WHAT THE TASK ASKS:
Would you copy the records exactly, leaving the pictures out?

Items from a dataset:

═══

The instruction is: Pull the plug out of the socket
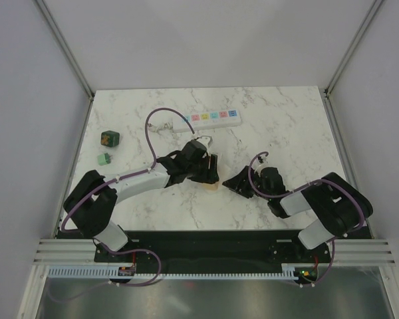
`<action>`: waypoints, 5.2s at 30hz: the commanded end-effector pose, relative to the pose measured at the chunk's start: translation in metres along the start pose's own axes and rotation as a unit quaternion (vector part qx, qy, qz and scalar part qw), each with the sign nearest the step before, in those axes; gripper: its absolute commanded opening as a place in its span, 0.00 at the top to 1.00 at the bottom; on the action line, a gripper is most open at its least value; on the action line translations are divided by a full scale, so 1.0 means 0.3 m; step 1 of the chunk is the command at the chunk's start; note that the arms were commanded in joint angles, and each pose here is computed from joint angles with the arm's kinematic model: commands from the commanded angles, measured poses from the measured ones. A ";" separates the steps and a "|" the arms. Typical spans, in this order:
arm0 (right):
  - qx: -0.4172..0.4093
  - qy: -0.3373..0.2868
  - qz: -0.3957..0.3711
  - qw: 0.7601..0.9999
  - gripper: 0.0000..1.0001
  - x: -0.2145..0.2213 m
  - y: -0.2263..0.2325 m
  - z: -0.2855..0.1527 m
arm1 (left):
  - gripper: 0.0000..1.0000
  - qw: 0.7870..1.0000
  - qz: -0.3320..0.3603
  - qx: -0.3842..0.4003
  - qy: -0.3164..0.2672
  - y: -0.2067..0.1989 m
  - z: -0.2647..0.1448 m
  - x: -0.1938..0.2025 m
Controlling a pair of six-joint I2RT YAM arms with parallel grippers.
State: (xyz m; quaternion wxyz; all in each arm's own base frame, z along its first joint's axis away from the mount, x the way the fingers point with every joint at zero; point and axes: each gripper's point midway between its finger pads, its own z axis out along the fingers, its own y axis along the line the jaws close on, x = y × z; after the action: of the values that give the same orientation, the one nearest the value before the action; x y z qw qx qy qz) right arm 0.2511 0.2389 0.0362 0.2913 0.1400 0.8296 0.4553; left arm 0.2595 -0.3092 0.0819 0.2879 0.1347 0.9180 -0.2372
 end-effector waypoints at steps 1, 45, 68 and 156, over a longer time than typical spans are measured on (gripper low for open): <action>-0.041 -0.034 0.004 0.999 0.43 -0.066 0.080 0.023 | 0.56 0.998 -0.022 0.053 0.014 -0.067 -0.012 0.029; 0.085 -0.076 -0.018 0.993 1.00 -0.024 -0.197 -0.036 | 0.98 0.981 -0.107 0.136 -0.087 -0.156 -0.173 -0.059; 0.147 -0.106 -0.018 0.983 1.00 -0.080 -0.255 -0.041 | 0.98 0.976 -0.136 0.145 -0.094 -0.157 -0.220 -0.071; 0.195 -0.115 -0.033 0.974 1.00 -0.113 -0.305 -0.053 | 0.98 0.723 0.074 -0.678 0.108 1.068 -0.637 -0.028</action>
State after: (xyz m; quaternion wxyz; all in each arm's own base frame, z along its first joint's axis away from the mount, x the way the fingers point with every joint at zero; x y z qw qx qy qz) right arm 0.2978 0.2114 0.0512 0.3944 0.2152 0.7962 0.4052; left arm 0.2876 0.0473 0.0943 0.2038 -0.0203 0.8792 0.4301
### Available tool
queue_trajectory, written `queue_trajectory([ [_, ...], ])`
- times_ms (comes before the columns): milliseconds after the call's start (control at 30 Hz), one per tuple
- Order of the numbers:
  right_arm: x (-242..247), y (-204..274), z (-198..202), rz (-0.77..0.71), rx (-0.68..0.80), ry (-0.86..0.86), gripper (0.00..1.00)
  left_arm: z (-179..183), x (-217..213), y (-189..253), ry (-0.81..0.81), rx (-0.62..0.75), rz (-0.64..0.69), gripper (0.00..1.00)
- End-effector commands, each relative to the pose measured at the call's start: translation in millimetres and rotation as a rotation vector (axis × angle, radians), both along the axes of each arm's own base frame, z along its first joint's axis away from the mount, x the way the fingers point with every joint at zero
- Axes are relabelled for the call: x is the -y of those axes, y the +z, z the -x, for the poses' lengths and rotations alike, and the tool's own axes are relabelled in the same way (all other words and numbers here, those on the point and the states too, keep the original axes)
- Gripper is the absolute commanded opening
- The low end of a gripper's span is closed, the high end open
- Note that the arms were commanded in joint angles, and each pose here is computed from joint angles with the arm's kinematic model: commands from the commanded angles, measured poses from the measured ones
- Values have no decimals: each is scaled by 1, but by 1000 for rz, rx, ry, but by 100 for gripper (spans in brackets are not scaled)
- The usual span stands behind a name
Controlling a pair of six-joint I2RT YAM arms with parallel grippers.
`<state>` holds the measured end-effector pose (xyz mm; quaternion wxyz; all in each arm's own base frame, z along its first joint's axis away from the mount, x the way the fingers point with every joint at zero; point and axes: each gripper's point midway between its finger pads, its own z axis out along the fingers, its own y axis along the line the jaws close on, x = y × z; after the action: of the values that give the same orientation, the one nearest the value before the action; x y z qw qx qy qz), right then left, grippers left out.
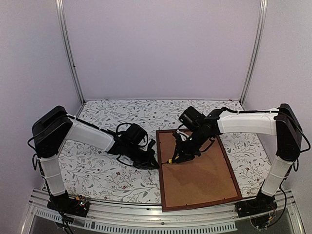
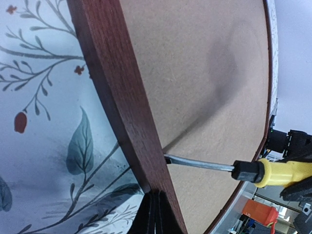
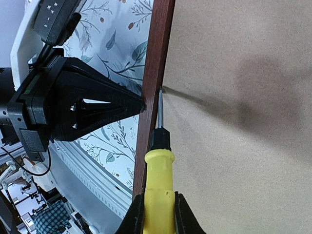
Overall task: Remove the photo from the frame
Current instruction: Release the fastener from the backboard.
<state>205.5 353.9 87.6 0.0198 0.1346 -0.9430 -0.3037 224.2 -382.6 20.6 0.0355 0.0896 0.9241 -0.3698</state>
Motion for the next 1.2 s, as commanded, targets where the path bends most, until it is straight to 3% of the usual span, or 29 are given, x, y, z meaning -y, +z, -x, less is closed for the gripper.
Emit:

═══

TASK SOLUTION:
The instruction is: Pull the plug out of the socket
`<action>`: waypoints, 5.2s at 30hz: the commanded end-effector pose, relative to the pose measured at the chunk's start: translation in metres along the start pose's own axes and rotation as a unit quaternion (vector part qx, qy, qz and scalar part qw), each with the sign nearest the step before, in those axes; gripper: its absolute commanded opening as a place in its span, 0.00 at the top to 1.00 at the bottom; on the action line, a gripper is most open at its least value; on the action line translations are divided by a full scale, so 1.0 means 0.3 m; step 1 of the chunk is the command at the chunk's start; note that the arms were commanded in joint angles, and each pose here is computed from joint angles with the arm's kinematic model: commands from the commanded angles, measured poses from the measured ones. A ";" separates the steps and a "|" the arms. Typical spans, in this order:
arm0 (right):
  - qx: -0.4172..0.4093
  - qy: -0.3373..0.2868
  - qz: -0.3957..0.3711
  - qw: 0.7601..0.9999
  - gripper: 0.0000..1.0001
  - x: -0.2145..0.2213 m
  - y: -0.2263..0.2325 m
  - z: -0.2855..0.1527 m
arm1 (left):
  - gripper: 0.0000..1.0000
  - qw: 0.7870..1.0000
  - qz: -0.3320..0.3603
  - qx: -0.3842..0.4003
  - qy: -0.3164..0.2672
  - y: -0.2067..0.1989 m
  - z: -0.2647..0.1448 m
  - x: -0.1938..0.2025 m
Controlling a pair of six-joint I2RT YAM arms with parallel grippers.
State: (xyz m; quaternion wxyz; all in each arm's own base frame, z along its first joint's axis away from the mount, x the way the fingers point with every joint at zero; point and axes: each gripper's point midway between its finger pads, its own z axis out along the fingers, its own y axis along the line the jaws close on, x = y × z; after the action: of the values that give the same orientation, the one nearest the value before the action; x y z qw qx qy qz) right arm 0.2511 0.2389 0.0362 0.2913 0.1400 0.8296 0.4553; left arm 0.2595 -0.3092 0.0819 0.2879 0.1347 0.9180 -0.2372
 end-effector waypoints at steps 1, 45, 68 and 156, over a longer time than typical spans are measured on (gripper low for open): <action>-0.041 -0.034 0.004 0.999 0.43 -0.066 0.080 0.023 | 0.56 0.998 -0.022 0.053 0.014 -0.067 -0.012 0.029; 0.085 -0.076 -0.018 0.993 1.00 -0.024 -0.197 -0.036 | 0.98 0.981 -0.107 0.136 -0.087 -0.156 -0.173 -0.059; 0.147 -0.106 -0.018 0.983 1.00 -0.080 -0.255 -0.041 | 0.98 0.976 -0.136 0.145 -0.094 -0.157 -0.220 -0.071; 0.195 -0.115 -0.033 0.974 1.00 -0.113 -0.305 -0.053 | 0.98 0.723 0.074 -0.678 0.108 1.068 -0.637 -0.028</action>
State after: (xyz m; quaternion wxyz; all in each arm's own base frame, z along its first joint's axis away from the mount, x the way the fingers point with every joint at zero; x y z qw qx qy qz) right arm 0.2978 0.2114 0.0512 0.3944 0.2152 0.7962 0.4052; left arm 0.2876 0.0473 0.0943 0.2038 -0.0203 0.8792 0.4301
### Available tool
queue_trajectory, written `queue_trajectory([ [_, ...], ])`
- times_ms (comes before the columns): milliseconds after the call's start (control at 30 Hz), one per tuple
- Order of the numbers:
  right_arm: x (-242..247), y (-204..274), z (-198..202), rz (-0.77..0.71), rx (-0.68..0.80), ry (-0.86..0.86), gripper (0.00..1.00)
  left_arm: z (-179..183), x (-217..213), y (-189..253), ry (-0.81..0.81), rx (-0.62..0.75), rz (-0.64..0.69), gripper (0.00..1.00)
- End-effector commands, each relative to the pose measured at the call's start: translation in millimetres and rotation as a rotation vector (axis × angle, radians), both along the axes of each arm's own base frame, z along its first joint's axis away from the mount, x the way the fingers point with every joint at zero
- Axes are relabelled for the call: x is the -y of those axes, y the +z, z the -x, for the poses' lengths and rotations alike, and the tool's own axes are relabelled in the same way (all other words and numbers here, those on the point and the states too, keep the original axes)
- Gripper is the absolute commanded opening
- The low end of a gripper's span is closed, the high end open
- Note that the arms were commanded in joint angles, and each pose here is computed from joint angles with the arm's kinematic model: commands from the commanded angles, measured poses from the measured ones
- Values have no decimals: each is scaled by 1, but by 1000 for rz, rx, ry, but by 100 for gripper (spans in brackets are not scaled)
- The usual span stands behind a name
Controlling a pair of six-joint I2RT YAM arms with parallel grippers.
`<state>` holds the measured end-effector pose (xyz mm; quaternion wxyz; all in each arm's own base frame, z along its first joint's axis away from the mount, x the way the fingers point with every joint at zero; point and axes: each gripper's point midway between its finger pads, its own z axis out along the fingers, its own y axis along the line the jaws close on, x = y × z; after the action: of the values that give the same orientation, the one nearest the value before the action; x y z qw qx qy qz), right then left, grippers left out.
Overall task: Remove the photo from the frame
Current instruction: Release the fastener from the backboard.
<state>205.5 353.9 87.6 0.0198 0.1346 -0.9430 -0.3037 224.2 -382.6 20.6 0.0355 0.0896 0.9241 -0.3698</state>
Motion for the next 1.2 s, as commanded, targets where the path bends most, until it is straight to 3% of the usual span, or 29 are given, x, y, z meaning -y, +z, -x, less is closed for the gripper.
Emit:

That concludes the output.